= Dorothy Proctor =

Canadian author and activist

Dorothy Proctor is a Canadian author and activist noted for drawing attention to scientific experimentation on Canadian prisoners.

==Biography==
Proctor was born in Cape Breton Island in Nova Scotia. In 1961, she was sentenced to three years at the Prison for Women (Kingston) in Kingston, Ontario after being convicted of robbery as a teenager. She escaped from the facility on two occasions. After the second escape, Proctor alleges she became a subject in a prison psychology experiment involving the administration of electroshock therapy, sensory deprivation, and LSD. She described the experience as akin to Dante's Inferno.

In 1994, Proctor published her autobiography, Chameleon: The Lives of Dorothy Proctor, in collaboration with Fred Rosen, a professor of journalism at Hofstra University. In it she described being involved in prostitution and the drug trade from a young age. She wrote of working with the Royal Canadian Mounted Police and "claims to have played a major role in breaking up Chinese, Jamaican and Europe-to-Canada drug-smuggling rings and exposing corrupt Mounties", as well as infiltrating the Mafia and a Sikh terrorist cell.

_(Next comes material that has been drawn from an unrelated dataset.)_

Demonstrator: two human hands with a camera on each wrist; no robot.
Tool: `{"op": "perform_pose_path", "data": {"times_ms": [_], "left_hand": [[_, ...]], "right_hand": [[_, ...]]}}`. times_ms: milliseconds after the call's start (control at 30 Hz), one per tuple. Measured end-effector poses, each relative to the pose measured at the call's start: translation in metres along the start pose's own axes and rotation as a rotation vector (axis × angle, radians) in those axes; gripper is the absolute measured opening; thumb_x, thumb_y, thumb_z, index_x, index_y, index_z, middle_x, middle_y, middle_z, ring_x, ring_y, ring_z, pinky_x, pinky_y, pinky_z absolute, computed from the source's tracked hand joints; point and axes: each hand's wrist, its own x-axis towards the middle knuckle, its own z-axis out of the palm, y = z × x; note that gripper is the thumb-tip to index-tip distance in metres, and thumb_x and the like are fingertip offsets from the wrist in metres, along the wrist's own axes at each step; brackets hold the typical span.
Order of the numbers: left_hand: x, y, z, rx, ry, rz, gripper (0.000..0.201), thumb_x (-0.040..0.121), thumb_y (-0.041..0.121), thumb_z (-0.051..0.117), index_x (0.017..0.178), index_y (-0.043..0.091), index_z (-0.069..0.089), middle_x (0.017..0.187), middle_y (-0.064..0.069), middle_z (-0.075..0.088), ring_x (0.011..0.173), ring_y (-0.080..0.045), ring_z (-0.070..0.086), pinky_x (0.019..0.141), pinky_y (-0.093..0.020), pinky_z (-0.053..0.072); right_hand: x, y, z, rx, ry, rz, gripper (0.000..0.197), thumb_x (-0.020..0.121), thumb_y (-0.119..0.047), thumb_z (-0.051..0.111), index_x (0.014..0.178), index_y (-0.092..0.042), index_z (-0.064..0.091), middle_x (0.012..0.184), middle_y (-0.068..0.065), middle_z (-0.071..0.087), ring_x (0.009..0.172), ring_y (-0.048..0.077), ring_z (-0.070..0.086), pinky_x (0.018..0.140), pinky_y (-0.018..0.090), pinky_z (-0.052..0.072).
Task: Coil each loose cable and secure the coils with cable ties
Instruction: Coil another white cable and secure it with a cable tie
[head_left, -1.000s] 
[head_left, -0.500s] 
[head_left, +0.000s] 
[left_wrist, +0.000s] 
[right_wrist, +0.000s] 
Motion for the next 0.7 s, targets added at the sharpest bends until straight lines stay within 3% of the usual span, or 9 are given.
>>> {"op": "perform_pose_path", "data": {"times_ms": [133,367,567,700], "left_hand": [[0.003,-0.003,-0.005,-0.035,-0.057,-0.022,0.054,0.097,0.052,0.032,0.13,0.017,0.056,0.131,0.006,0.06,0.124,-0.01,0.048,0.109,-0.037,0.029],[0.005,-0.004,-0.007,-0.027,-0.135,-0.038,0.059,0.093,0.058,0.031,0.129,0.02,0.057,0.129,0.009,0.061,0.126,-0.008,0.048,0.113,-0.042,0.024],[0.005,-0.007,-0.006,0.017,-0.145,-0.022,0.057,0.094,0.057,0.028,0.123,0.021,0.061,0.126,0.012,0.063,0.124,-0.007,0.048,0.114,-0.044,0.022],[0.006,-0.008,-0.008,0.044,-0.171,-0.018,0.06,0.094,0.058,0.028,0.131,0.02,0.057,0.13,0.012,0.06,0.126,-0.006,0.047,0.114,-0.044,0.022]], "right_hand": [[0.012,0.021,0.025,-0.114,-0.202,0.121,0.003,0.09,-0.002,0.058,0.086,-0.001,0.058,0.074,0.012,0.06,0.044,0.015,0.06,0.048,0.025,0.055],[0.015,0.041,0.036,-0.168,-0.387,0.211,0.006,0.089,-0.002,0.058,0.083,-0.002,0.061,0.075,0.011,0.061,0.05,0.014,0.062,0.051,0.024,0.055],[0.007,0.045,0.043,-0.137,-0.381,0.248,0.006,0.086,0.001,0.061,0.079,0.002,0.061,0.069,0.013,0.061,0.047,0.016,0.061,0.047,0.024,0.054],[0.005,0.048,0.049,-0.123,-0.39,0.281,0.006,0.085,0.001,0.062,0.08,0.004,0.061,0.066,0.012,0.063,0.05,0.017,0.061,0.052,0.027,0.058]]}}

Proctor sued Correctional Service Canada in 1995 for Can$5 million in damages. She testified that "she was targeted by researchers because she was viewed as a 'throwaway'", and that her treatment in prison had resulted in a drug addiction and brain damage. Although Proctor's suit was ultimately settled out of court in 2002, it led to significant media attention on the issue, and a number of former inmates at both the women's prison and the Kingston Penitentiary came forward with similar claims, along with allegations that they had been the subject of clinical pharmaceutical trials. Ultimately, hundreds of prisoners were found to have been subjected to scientific experimentation in Canadian prisons through the 1960s and 1970s.